## WHAT IS EXPECTED
Print the material below exactly as it stands, please, from its first line to the line holding "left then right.", with no pictures.

## INFORMATION GIVEN
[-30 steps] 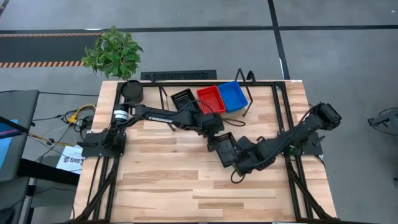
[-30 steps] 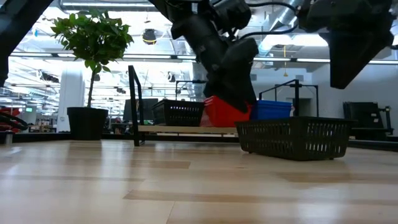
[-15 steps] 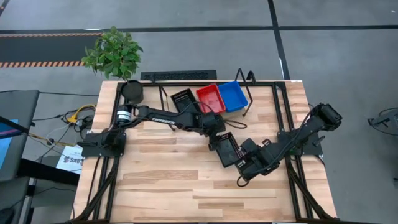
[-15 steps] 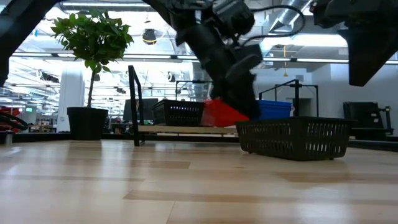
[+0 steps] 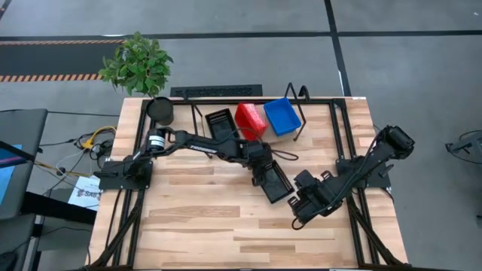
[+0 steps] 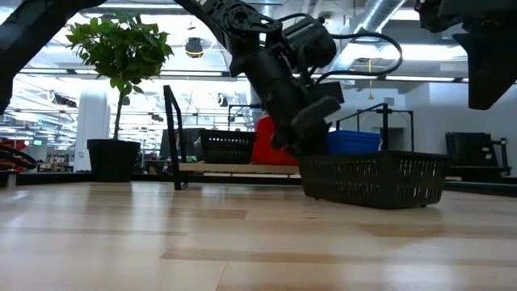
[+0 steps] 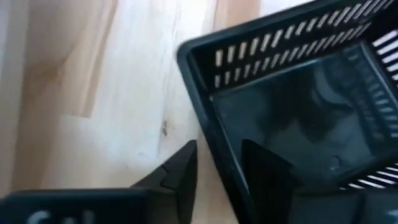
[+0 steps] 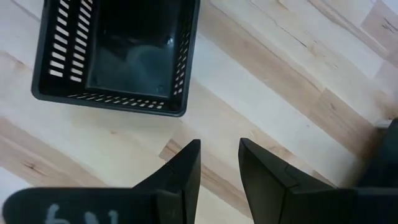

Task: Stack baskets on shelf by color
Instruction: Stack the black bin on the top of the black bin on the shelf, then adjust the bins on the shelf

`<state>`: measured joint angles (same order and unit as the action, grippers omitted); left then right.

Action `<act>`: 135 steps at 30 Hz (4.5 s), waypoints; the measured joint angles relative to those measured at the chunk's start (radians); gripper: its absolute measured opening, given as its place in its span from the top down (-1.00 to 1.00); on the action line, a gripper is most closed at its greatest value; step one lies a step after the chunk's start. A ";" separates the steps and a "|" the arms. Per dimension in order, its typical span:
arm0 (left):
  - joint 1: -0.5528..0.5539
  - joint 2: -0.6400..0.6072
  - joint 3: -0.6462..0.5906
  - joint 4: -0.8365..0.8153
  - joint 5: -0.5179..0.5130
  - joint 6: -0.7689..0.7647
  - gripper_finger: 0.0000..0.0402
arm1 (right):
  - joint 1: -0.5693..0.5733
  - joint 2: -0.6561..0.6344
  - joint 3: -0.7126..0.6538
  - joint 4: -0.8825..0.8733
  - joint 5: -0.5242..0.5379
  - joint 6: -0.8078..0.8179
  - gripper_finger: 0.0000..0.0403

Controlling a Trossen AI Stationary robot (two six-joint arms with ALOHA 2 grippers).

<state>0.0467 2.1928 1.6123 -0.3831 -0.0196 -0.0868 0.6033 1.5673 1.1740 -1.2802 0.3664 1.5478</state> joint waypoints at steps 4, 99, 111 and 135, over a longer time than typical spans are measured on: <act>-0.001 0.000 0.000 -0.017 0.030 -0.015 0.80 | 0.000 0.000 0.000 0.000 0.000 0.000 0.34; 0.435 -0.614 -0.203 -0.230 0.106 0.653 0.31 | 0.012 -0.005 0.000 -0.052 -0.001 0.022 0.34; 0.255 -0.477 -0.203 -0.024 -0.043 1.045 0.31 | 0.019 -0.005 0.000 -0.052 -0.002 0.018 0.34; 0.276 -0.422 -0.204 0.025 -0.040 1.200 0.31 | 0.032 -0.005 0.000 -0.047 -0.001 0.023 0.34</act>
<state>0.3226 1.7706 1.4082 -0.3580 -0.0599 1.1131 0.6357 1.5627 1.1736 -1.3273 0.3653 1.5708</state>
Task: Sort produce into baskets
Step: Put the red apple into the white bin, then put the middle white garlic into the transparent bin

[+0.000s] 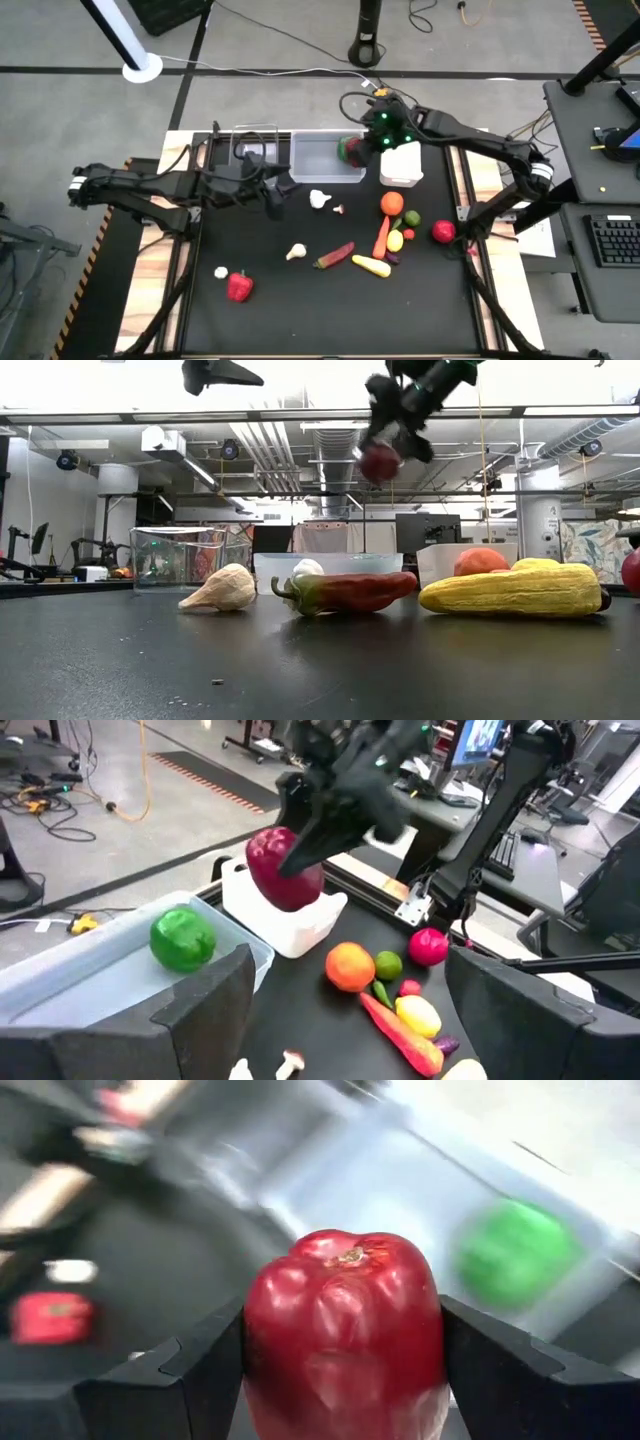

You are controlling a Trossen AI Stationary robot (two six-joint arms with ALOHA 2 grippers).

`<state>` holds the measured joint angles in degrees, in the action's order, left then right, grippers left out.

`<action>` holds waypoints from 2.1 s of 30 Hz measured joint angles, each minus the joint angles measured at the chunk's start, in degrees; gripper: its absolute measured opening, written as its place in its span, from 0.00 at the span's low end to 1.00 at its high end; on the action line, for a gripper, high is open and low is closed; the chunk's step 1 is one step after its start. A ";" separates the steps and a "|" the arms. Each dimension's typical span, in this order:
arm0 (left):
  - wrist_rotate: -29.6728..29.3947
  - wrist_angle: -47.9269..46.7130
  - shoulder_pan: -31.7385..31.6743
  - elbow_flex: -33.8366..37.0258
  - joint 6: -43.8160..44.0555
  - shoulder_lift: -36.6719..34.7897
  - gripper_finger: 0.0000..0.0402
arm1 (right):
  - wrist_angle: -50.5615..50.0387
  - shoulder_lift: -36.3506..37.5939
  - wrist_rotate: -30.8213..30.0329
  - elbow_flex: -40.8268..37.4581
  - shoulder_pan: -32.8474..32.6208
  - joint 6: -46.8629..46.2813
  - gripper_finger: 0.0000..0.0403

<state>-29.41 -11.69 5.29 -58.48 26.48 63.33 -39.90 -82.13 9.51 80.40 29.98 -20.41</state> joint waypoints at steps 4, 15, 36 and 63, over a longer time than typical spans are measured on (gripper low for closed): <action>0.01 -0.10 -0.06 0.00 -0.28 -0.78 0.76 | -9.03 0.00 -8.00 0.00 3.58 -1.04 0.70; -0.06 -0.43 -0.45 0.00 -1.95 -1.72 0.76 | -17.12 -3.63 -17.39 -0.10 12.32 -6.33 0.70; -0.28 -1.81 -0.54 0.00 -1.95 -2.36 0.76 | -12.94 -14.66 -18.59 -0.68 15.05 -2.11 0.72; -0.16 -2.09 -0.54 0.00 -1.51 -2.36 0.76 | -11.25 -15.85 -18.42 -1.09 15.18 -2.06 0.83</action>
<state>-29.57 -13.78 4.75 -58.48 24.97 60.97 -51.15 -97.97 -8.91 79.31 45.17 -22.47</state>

## WRITTEN REPLY
[-30 steps] 
[-30 steps] 
[-15 steps] 
[-15 steps] 
[+0 steps] 
[+0 steps] 
[+0 steps] 
[+0 steps] 

Task: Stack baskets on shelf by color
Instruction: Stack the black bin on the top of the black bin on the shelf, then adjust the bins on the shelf

`<state>`: measured joint angles (same order and unit as the action, grippers omitted); left then right.

The given output is the complete response.